[Your assignment] Take the material below and reproduce, word for word, only the lines from the line with "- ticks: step" through the line with "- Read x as".

[Dataset extract]
* * * * * * * * *

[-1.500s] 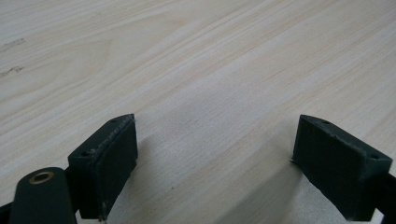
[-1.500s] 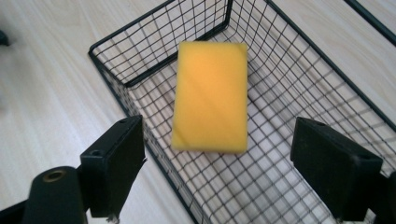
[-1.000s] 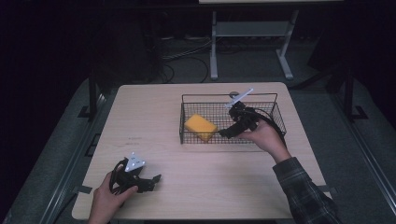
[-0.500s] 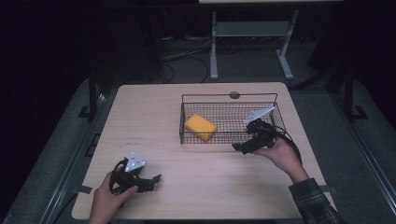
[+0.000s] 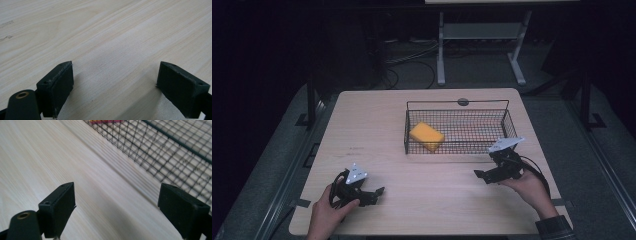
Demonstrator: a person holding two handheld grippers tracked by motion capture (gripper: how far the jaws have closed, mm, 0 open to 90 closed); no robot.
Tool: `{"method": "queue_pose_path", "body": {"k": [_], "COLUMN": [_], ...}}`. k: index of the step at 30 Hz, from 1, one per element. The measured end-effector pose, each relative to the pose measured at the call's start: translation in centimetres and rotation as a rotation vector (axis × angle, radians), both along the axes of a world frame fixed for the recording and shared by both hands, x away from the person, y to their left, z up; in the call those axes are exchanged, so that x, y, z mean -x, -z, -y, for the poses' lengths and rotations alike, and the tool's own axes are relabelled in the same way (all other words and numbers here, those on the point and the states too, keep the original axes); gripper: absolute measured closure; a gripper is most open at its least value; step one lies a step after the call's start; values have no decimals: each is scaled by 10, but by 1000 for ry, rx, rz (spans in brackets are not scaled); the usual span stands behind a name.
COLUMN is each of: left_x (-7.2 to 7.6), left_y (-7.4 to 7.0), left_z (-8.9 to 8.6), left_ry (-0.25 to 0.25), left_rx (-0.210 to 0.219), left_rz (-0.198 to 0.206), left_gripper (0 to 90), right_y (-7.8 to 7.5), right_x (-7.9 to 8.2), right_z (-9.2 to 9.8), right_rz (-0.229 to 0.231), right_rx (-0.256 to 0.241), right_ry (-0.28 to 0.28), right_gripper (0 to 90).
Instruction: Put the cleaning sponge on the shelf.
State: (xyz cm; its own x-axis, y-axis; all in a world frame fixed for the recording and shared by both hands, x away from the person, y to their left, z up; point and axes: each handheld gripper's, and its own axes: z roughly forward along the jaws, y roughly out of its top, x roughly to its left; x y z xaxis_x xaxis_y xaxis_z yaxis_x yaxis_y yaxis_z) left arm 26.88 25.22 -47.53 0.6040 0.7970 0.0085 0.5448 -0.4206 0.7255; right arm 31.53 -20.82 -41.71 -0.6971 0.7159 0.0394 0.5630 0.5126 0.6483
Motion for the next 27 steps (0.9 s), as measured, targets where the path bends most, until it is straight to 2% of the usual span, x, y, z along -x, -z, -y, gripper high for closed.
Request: {"method": "queue_pose_path", "body": {"k": [12,27], "left_x": [0,0], "left_y": [0,0], "left_z": [0,0], "left_ry": [1,1], "left_rx": [1,0], "left_rz": [1,1], "left_gripper": [130,130], "right_y": [35,55], "right_x": [21,40], "right_z": [25,43], "right_rz": [2,33], "right_rx": [-19,-10], "right_ry": [76,104], "right_gripper": [107,57]}}
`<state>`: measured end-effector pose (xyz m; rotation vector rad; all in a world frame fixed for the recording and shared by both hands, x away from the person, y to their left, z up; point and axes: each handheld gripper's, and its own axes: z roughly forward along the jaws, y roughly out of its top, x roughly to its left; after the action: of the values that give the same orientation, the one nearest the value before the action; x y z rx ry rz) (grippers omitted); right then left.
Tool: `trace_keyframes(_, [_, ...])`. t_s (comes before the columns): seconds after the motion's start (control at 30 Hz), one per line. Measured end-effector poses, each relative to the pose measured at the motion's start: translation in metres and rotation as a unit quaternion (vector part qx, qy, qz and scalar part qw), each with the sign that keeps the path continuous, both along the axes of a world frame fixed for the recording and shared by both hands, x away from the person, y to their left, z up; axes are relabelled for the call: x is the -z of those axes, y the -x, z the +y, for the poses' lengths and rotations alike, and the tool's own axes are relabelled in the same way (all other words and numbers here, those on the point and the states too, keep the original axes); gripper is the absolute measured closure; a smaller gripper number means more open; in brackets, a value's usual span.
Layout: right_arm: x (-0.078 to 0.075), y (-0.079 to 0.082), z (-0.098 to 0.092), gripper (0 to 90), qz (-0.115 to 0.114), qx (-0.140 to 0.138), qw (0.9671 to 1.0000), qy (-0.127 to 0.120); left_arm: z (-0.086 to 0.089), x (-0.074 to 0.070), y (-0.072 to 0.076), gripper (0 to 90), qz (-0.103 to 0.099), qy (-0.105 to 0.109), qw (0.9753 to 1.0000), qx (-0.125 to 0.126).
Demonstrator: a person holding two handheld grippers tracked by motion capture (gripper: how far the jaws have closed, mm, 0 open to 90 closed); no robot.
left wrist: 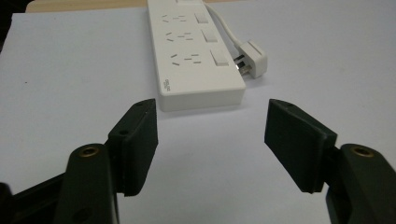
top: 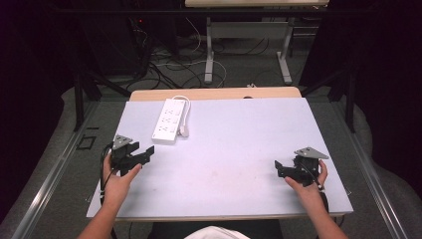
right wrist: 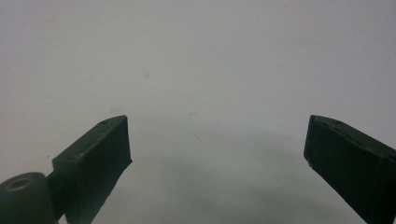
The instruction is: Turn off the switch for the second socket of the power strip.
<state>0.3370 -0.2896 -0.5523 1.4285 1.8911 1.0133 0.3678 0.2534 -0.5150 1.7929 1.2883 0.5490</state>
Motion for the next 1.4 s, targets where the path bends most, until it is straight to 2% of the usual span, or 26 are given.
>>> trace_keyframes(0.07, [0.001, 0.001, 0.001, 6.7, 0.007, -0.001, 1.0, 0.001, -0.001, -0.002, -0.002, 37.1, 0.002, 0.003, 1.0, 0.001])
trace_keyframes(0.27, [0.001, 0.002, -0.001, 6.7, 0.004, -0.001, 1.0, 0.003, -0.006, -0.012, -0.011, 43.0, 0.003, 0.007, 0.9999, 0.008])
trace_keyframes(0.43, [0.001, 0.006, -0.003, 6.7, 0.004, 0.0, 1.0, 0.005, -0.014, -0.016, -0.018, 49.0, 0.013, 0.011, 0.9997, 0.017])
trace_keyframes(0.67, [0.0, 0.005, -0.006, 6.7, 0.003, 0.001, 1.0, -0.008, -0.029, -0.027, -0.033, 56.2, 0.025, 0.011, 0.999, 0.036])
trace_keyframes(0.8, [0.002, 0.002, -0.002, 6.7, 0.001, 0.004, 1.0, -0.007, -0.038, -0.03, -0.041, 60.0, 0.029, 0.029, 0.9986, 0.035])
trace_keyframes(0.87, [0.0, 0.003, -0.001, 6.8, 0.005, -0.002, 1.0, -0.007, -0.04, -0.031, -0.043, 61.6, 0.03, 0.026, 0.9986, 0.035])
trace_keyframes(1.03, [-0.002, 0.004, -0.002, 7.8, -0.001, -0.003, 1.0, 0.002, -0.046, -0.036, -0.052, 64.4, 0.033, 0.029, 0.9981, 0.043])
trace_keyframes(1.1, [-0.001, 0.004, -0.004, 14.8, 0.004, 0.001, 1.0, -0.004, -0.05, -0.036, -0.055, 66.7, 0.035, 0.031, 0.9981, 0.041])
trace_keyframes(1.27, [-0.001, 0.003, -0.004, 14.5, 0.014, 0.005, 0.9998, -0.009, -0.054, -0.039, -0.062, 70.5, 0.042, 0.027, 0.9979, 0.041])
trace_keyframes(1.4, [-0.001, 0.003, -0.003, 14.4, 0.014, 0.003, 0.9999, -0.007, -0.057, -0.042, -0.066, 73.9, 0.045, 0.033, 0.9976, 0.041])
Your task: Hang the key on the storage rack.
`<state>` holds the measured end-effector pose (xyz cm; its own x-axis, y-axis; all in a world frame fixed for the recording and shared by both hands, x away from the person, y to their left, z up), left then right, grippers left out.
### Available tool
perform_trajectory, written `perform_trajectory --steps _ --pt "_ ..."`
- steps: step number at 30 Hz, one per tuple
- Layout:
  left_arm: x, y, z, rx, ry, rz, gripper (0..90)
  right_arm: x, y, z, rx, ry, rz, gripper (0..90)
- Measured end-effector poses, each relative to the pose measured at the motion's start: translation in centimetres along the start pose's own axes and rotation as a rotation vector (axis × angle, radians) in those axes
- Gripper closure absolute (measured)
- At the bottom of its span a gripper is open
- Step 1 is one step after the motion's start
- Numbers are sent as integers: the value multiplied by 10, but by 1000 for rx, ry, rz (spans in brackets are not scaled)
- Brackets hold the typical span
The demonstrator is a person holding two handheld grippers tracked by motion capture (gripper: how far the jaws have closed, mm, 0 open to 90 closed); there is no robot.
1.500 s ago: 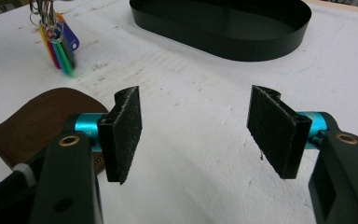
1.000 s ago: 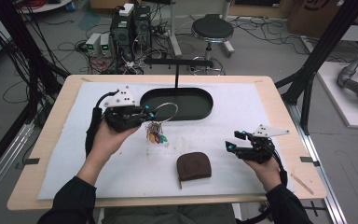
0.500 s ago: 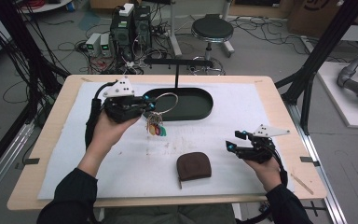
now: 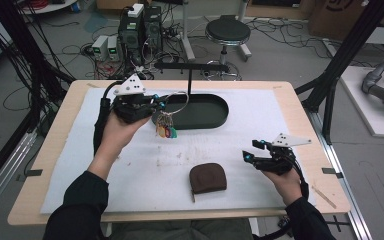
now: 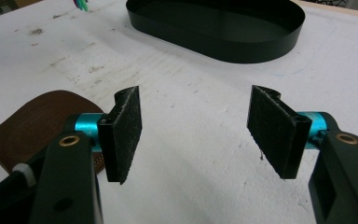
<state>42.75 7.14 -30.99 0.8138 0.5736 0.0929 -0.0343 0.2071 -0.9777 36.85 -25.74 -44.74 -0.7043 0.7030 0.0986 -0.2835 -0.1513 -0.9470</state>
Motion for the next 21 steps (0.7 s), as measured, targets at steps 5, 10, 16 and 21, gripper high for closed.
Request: perform_trajectory --steps 5,10,16,21 --pt "11 1 -5 5 -19 1 867 0 1 0 4 1 -4 360" --pt "24 0 -10 13 -43 -3 867 0 1 0 3 1 -2 360" --pt "39 0 -18 24 -71 -1 867 -1 1 -1 2 -1 1 360" --pt "49 1 -24 26 -94 14 867 -1 1 -1 4 -4 -2 360"
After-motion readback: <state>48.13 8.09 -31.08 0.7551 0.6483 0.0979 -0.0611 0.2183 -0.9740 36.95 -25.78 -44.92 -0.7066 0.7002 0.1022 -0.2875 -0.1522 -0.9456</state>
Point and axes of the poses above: each handheld gripper's, and its own axes: z roughly backward along the jaws, y roughly out of its underside, x roughly to its left, the point moved 8 cm from there along -z, roughly forward along the jaws, and after that the axes turned 11 degrees about -x, right-handed, at the moved point
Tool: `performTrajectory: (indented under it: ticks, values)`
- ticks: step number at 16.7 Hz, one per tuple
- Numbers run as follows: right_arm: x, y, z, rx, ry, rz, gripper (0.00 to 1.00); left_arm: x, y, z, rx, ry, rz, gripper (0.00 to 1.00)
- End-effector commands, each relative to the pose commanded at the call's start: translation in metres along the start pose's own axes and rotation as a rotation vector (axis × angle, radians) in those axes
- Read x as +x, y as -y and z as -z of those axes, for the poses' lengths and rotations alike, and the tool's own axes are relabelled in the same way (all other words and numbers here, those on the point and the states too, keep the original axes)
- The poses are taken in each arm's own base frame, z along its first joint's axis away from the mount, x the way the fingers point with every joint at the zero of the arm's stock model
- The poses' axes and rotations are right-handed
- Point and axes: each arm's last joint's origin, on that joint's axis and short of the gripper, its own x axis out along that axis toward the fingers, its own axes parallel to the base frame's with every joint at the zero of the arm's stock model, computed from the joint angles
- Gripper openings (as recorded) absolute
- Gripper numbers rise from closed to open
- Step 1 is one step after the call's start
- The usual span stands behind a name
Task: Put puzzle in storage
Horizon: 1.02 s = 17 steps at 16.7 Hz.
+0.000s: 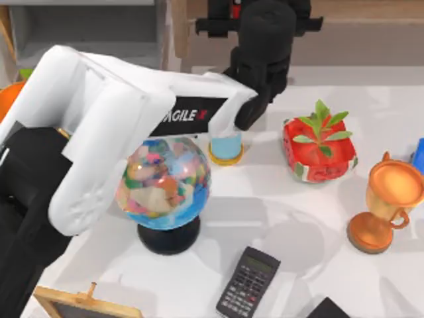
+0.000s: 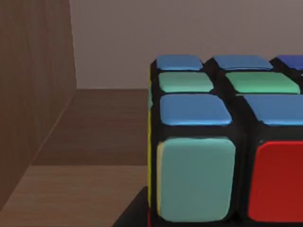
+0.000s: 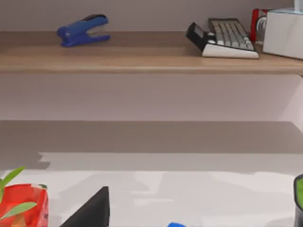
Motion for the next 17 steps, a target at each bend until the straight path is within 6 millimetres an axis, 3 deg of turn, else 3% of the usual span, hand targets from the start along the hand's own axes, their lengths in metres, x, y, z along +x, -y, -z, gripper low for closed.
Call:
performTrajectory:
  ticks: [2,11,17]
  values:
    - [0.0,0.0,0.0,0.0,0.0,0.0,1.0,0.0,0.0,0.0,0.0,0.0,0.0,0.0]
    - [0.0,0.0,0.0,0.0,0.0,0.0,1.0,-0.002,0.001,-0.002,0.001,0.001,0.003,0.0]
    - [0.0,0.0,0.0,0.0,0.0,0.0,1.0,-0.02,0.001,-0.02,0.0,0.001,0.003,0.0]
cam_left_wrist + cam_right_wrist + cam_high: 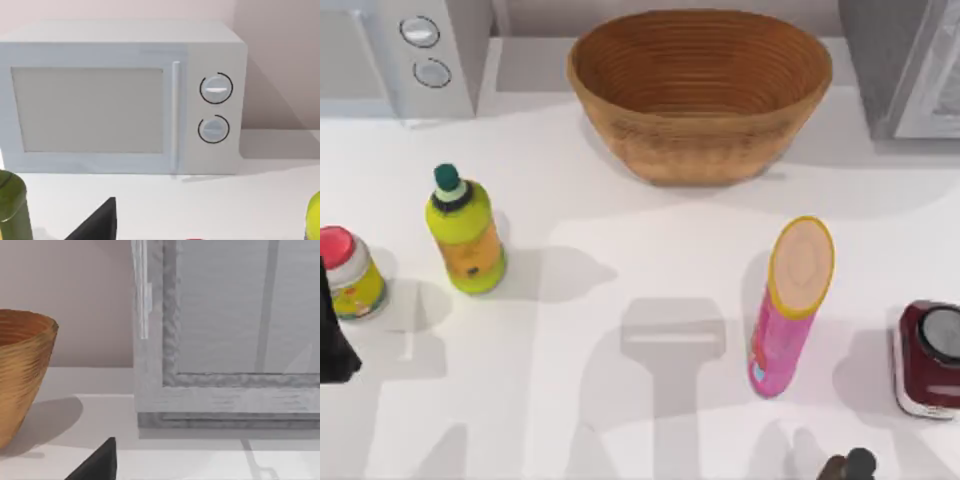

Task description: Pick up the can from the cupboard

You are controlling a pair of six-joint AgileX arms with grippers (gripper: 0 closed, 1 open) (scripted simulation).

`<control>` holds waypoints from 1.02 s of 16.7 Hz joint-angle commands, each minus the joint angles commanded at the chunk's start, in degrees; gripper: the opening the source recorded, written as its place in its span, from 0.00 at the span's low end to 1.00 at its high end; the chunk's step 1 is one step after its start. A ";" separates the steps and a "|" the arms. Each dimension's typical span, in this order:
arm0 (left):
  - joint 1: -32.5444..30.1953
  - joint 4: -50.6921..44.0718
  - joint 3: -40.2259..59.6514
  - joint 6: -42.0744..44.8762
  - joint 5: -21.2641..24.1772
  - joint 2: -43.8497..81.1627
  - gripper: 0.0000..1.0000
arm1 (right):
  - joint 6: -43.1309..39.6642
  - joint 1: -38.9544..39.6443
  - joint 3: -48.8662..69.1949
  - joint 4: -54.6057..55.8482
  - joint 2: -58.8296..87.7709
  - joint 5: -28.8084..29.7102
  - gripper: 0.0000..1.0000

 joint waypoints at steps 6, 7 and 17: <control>0.00 0.00 0.00 0.00 0.00 0.00 1.00 | 0.10 0.91 6.03 -1.29 4.85 0.59 1.00; 0.00 0.00 0.00 0.00 0.00 0.00 1.00 | 0.14 1.28 9.01 -2.00 7.24 0.92 1.00; 0.00 0.00 0.00 0.00 0.00 0.00 1.00 | 0.56 6.26 57.22 -14.12 44.88 6.63 1.00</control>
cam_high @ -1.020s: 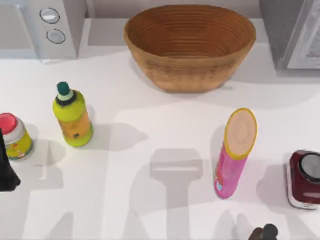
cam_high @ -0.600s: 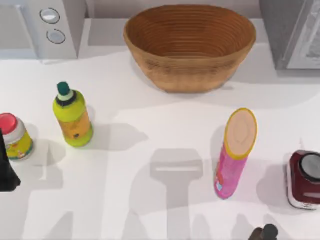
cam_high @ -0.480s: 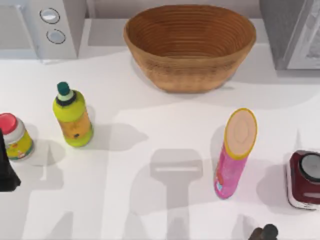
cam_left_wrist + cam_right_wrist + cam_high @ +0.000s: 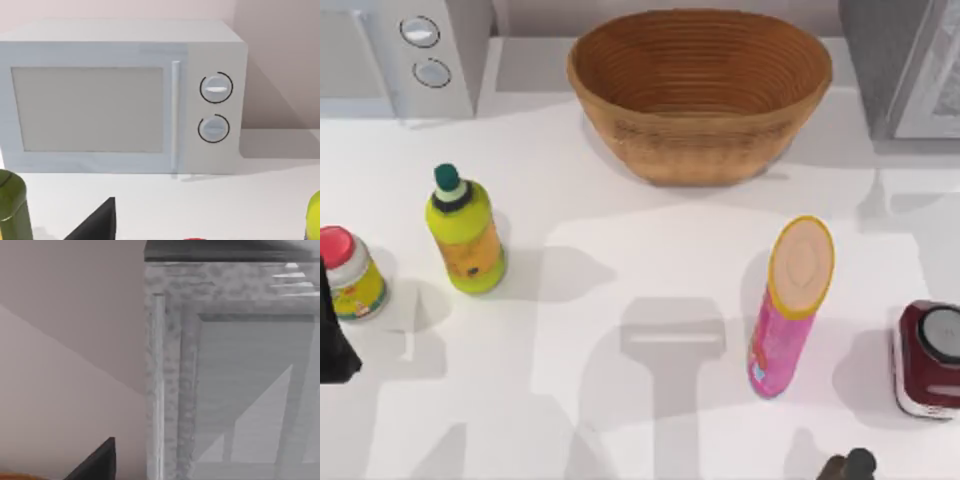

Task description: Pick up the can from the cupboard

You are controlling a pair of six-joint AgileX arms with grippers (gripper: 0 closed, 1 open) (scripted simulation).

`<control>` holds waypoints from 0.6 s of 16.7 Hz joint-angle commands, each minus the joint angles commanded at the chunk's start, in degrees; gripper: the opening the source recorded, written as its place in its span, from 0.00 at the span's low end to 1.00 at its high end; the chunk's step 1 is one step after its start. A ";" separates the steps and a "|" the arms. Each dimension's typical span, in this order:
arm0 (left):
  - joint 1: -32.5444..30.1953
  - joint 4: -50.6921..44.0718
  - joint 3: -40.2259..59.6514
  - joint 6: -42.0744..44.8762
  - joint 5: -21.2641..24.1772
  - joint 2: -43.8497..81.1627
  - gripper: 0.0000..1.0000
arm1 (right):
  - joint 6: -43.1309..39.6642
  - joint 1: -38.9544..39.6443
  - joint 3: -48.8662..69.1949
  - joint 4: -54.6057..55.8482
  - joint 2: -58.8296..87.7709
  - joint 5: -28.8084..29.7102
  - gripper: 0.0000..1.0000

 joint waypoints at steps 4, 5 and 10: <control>0.00 0.00 0.00 0.00 0.00 0.00 1.00 | 0.15 2.01 20.42 -4.86 15.10 2.28 1.00; 0.00 0.00 0.00 0.00 0.00 0.00 1.00 | 0.18 2.45 24.87 -5.87 18.30 2.76 1.00; 0.00 0.00 0.00 0.00 0.00 0.00 1.00 | 0.31 4.05 40.28 -9.28 29.39 4.38 1.00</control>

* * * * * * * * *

[Response area]
- ticks: step number at 16.7 Hz, one per tuple
- Numbers run as follows: right_arm: x, y, z, rx, ry, rz, gripper (0.00 to 1.00); left_arm: x, y, z, rx, ry, rz, gripper (0.00 to 1.00)
- End-effector commands, each relative to the pose commanded at the call's start: translation in metres along the start pose's own axes and rotation as a rotation vector (axis × angle, radians) in those axes
- Read x as +x, y as -y and z as -z of those axes, for the poses' lengths and rotations alike, and the tool's own axes are relabelled in the same way (all other words and numbers here, those on the point and the states too, keep the original axes)

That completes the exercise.